**What the exercise asks:** In the material below, the lines from the one containing "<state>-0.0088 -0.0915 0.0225" through the one containing "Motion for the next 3" are to be given again exactly, ends included, and no others.

**Material for this task:**
*** Block opens ***

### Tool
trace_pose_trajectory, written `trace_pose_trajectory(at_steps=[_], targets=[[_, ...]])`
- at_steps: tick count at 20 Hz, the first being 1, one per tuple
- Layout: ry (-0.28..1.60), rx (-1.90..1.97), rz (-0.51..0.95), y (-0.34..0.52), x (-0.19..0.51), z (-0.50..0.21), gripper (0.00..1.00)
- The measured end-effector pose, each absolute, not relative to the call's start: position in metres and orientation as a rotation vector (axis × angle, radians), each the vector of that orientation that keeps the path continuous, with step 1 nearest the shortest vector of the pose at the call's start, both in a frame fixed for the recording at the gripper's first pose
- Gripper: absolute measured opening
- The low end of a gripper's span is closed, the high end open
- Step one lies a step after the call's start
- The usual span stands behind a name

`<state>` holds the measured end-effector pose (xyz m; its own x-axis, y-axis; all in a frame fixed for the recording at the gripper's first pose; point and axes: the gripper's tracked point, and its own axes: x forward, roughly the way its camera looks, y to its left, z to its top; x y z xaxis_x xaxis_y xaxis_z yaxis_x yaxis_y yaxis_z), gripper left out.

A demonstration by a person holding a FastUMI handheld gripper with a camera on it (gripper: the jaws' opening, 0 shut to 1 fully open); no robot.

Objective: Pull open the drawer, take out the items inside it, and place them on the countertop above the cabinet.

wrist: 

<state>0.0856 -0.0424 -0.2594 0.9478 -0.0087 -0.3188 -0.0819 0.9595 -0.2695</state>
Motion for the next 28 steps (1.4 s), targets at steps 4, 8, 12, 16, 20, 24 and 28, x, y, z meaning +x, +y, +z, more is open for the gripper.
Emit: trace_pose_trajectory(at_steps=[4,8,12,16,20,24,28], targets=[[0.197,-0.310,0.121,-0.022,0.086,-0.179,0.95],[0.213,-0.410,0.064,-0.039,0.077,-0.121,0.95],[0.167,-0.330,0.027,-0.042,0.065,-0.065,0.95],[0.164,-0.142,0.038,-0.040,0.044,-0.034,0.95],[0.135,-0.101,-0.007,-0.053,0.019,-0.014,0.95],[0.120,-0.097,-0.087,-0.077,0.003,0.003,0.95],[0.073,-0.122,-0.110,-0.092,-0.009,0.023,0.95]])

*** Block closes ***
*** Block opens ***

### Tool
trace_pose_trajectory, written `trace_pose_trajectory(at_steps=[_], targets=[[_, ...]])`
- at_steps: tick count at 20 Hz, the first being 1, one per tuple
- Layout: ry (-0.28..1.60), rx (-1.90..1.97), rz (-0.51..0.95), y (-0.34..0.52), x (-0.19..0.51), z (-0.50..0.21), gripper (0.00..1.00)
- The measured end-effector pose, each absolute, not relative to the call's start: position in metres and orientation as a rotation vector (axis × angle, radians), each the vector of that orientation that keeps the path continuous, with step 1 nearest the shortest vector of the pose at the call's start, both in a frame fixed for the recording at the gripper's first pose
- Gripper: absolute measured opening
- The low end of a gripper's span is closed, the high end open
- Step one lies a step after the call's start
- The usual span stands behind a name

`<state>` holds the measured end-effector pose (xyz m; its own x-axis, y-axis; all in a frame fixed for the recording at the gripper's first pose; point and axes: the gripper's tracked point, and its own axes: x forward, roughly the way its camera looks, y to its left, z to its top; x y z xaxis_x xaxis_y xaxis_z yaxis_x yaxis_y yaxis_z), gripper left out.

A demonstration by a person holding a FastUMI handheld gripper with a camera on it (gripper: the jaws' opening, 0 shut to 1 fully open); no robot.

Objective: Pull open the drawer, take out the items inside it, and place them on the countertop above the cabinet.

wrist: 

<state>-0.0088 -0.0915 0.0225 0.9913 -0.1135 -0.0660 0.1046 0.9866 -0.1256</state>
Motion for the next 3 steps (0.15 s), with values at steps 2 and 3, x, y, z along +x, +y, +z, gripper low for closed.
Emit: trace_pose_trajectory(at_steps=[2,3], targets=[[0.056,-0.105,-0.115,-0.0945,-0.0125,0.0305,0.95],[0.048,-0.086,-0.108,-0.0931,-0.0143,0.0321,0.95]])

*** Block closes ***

**Response for this exercise:**
<state>-0.0088 -0.0915 0.0225 0.9913 -0.1135 -0.0660 0.1046 0.9866 -0.1256</state>
Motion for the next 3 steps (0.15 s), with values at steps 2 and 3, x, y, z along +x, +y, +z, gripper low for closed.

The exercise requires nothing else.